1.2. Purchase through Partner or Trimit. Licensee may only obtain a license to the Software through one of Trimit‘s authorized distributors of the software (called, “Partners”) or through a Trimit group company. Trimit’s Partners are obliged to require that Licensee agrees to this EULA.

1.3. Priority. This EULA governs the Software and shall apply to and take precedent over any other terms agreed regarding use of the Software, including any agreement between the Partner and Licensee. The Partner is responsible for making sure that this EULA takes the highest possible contractual priority when licensing to Licensee.

1.4. As is. The Software is a standard product. It is provided “as is” and it is the sole responsibility of Licensee to ensure that the functions in the Software fulfill the requirements and expectations of Licensee. Trimit is not liable for defects or errors and makes no warranty as to the Software’s functionality, fitness or suitability for any purpose. Unless otherwise agreed, for instance through an update or support agreement, if Licensee notifies Trimit of defects or errors, Trimit may (or may not) choose to remedy such defect or error at its own discretion.

1.5. Licensee must ensure backup. It is Licensee’s responsibility to back up data, configurations and settings in the Software.

1.6. Updates, upgrades and downtime. Trimit may from time-to-time update, upgrade, patch or repair the Software without notice, which may cause downtime. Trimit will use its best endeavors to notify Licensee in advance of such downtime.

1.7. Preconditions for the Software. Use of the Software requires a stable internet connection and a valid license to Microsoft Dynamics 365 Business Central. It is the sole responsibility of Licensee to make sure that both these preconditions are met, including any other technical or organisational requirements that the Software is subject to.


2.PAYMENT

2.1. Payment as specified at purchase. The payment terms are agreed upon at the time of purchase of the licenses to the Software. Late or no payment constitutes material breach of the EULA.


3. AUDIT

3.1. Audit without notice. Trimit shall always and without prior notice be entitled to verify Licensee's compliance with the EULA. Such verification may take the form of electronic access to the Software and records therein. Licensee shall provide the Trimit with reasonable assistance in this regard.

3.2. Additional payment. Without prejudice to any other remedies that Trimit may have at its disposal, and, if Licensee is not properly licensed, Trimit shall be entitled to demand payment of an amount corresponding to the additional license fee for the period during which the Licensee has not held the necessary licenses.

3.3. Costs in connection with audit. Licensee is liable for audit costs incurred by Trimit if an audit shows Licensee’s non-compliance with the EULA.

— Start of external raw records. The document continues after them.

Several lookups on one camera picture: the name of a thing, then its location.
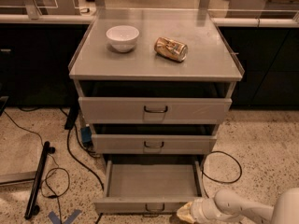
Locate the grey drawer cabinet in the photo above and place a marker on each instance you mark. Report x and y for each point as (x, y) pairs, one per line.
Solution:
(209, 70)

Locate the grey top drawer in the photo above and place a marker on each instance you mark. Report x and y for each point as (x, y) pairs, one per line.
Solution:
(154, 110)

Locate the crushed gold soda can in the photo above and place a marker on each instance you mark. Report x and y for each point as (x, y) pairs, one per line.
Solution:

4. INTELLECTUAL PROPERTY RIGHTS

4.1. Trimit reserves all rights. Trimit reserves all intellectual property rights in and to the Software, including copyrights and related rights such as sui-generis database rights, trademarks, patents, trade secrets, goodwill, etc. The rights granted to Licensee under clause 1.1 above does not allow Licensee to change the Software regardless of purpose, hereby explicitly deviating from section 36(1)(1) under the Danish Copyright Act pursuant to section 36(3). Licensee may, however, decompile the Software subject to the restrictions under section 37(1) and (2), provided Trimit is informed in advance.

4.2. Source code. The source code of the Software is considered confidential and a trade secret of Trimit

4.3. Licensee retains ownership of data. All data processed in the Software provided by Licensee, that was not in or part of the Software upon purchase of the license, is the property of Licensee.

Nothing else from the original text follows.